How to Successfully Launch a Swimming Pool Business

The UK is notorious for being a part of the world that doesn’t enjoy much in the way of sunshine – but we still like to occasionally go for a swim, even if we have to resort to an indoor pool. This reliable popularity means that swimming pool businesses are an attractive venture for many investors in the UK, backed by high-end firms like Avison Young.
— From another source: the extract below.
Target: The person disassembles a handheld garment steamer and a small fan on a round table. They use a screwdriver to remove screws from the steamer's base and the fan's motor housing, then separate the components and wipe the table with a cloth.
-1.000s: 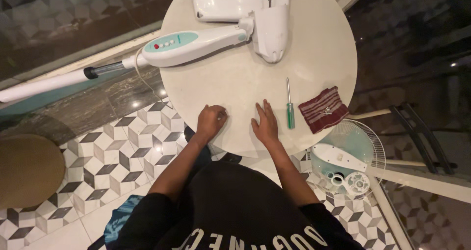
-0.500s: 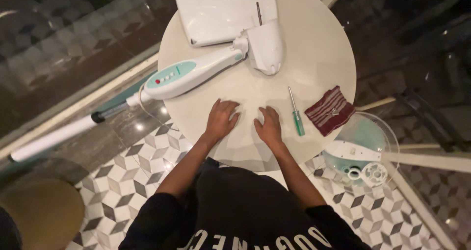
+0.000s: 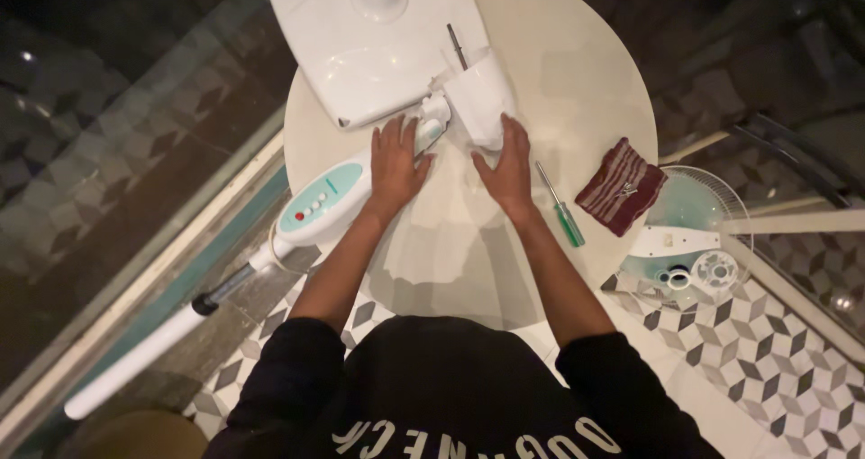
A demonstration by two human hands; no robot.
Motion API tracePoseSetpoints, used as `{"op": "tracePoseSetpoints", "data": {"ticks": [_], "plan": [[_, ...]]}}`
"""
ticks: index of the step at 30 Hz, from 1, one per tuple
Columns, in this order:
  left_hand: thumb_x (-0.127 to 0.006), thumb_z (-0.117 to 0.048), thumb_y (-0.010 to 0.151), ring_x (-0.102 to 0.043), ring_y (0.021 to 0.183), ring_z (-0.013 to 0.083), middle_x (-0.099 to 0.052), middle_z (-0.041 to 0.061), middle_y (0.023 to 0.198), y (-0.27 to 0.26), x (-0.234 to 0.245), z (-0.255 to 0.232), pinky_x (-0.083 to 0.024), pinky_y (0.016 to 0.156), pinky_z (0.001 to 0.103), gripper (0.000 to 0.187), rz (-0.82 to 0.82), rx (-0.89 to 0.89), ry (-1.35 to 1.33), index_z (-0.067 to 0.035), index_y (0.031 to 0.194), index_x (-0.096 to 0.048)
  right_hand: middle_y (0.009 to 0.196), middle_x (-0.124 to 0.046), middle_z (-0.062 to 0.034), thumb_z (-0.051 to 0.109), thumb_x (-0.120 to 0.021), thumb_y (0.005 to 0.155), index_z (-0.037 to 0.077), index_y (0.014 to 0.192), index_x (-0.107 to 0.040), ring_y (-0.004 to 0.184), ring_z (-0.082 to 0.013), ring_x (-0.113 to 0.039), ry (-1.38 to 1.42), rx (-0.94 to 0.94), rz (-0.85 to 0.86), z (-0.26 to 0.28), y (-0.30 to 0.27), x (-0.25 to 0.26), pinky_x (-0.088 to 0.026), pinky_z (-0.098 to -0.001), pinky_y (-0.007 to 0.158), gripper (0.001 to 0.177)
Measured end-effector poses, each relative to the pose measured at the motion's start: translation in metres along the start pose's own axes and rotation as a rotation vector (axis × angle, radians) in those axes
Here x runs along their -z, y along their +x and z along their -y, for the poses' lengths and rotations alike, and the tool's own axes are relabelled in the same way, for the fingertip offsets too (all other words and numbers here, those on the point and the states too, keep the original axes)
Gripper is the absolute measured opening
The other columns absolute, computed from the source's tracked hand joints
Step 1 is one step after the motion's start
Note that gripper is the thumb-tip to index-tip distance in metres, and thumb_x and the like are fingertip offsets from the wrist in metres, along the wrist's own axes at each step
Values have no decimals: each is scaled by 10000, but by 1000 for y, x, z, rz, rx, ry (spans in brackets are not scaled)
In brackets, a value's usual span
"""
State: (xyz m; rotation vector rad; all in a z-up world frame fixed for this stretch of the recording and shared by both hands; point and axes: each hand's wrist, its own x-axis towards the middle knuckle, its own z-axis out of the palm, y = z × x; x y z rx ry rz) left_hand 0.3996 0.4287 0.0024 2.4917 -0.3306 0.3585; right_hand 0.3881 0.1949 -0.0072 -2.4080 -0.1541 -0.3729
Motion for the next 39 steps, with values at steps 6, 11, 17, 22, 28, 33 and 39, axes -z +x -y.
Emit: {"op": "tracePoseSetpoints", "data": {"ticks": [6,11,17,22,28,33,39], "plan": [[-826,-504,777,-659,1107,366,-672,182,1211,44,-16,35,-516,907,495,782,522,309,43,-71,1357,-532,1571,-340,-329,272,-939,765,-43,1580,-259,1468,-494,-328,-11,-15,37,-2,61,-1,-322,-510,1215,1107],[-833,-527,751,-721,955,346,-736,159,1046,49,-34,52,-568,803,468,746,497,286,25,-65,1274,-569,1616,-266,-323,386,-1004,623,-23,1609,-164,1506,-501,-251,-32,-176,222,-6,92,-3,-294,-511,1211,1358],[-866,-545,668,-722,953,340,-738,162,1041,61,-18,46,-574,804,460,855,597,317,17,-61,1295,-544,1612,-295,-317,405,-1011,578,13,1628,-83,1494,-479,-305,60,-182,223,-18,98,-14,-318,-517,1203,1455],[-874,-499,652,-724,950,332,-746,154,1037,64,-15,42,-575,814,451,731,631,310,44,-67,1183,-617,1556,-350,-307,357,-995,557,43,1616,-135,1448,-486,-349,82,-211,222,-13,97,-10,-355,-521,1172,1399],[-840,-388,701,-728,939,353,-749,175,1029,61,-13,39,-576,812,457,630,600,296,36,-59,1189,-612,1541,-359,-311,340,-986,574,32,1610,-168,1430,-485,-370,67,-192,172,-6,92,-7,-372,-521,1158,1355],[-848,-338,701,-721,940,356,-739,175,1026,53,-4,30,-571,808,464,631,553,268,17,-51,1194,-580,1540,-382,-304,305,-996,590,-10,1597,-191,1435,-470,-384,71,-71,72,-4,80,-5,-361,-517,1193,1328],[-865,-308,720,-708,898,367,-698,174,1017,33,-3,18,-569,750,491,578,446,180,9,-24,1127,-568,1553,-292,-280,286,-1017,616,-34,1587,-130,1458,-435,-363,158,-44,-24,-2,43,1,-374,-477,1212,1354]]}}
But in order for your swimming pool venture to prove a success, you’ll need to take certain steps. This will ensure that you’re offering a high-quality, reliable service that will keep customers coming back for more, but also that you’re abiding by your legal responsibilities.

Choose the right site

When it comes to swimming pools, the location is paramount. The further your customers have to drive out of their way to reach your pool, the less inclined they’ll be to make the trip. Find out who your target market are and where they live, and site your pool accordingly.

Choose the right price

Similarly, you’ll need to select the right price from the outset, as fluctuations in price later on can irritate your would-be clientele. Set your prices according to the quality of the service being offered. If you’re opening in a wealthy area, you’ll be expected to provide luxury, and your clients won’t mind paying for it. If your clients value affordability, then the opposite may be true.

What security do I need?

Customers aren’t going to go swimming with all of their possessions in tow. That means that, alongside your pool, you’ll need to offer presentable changing and showering facilities, along with a secure locker room for swimmers to store their stuff. For your lockers to be truly secure, you’ll need to keep the master key stored somewhere safe, and have security cameras and doors between the entrance and the locker room.

What expertise do I need?

Maintaining a swimming pool requires that the water be kept safe and hygienic. This in turn means regular cleaning. A modern swimming pool takes care of a lot of this via the filters, which must be occasionally taken out and rinsed. The same applies to the acidity and chlorine levels, which must be monitored over time and adjusted accordingly. Occasionally, a deeper clean is required: this involves adding a ‘shock’ dose of cleaner overnight to get the water back to its original state. 

All of this, naturally, relies on the input of a qualified person. This needn’t be a permanent member of your staff; it could be a consultant who arrives every so often to monitor the levels. If you’re opening a chain of swimming pools, then having your expertise travel from site to site can make things more viable.

The equipment you need to keep the pool clean should be viewed as a priority investment: all of the other niceties like wave pools and saunas aren’t going to hold much appeal if the water in the main pool has turned green.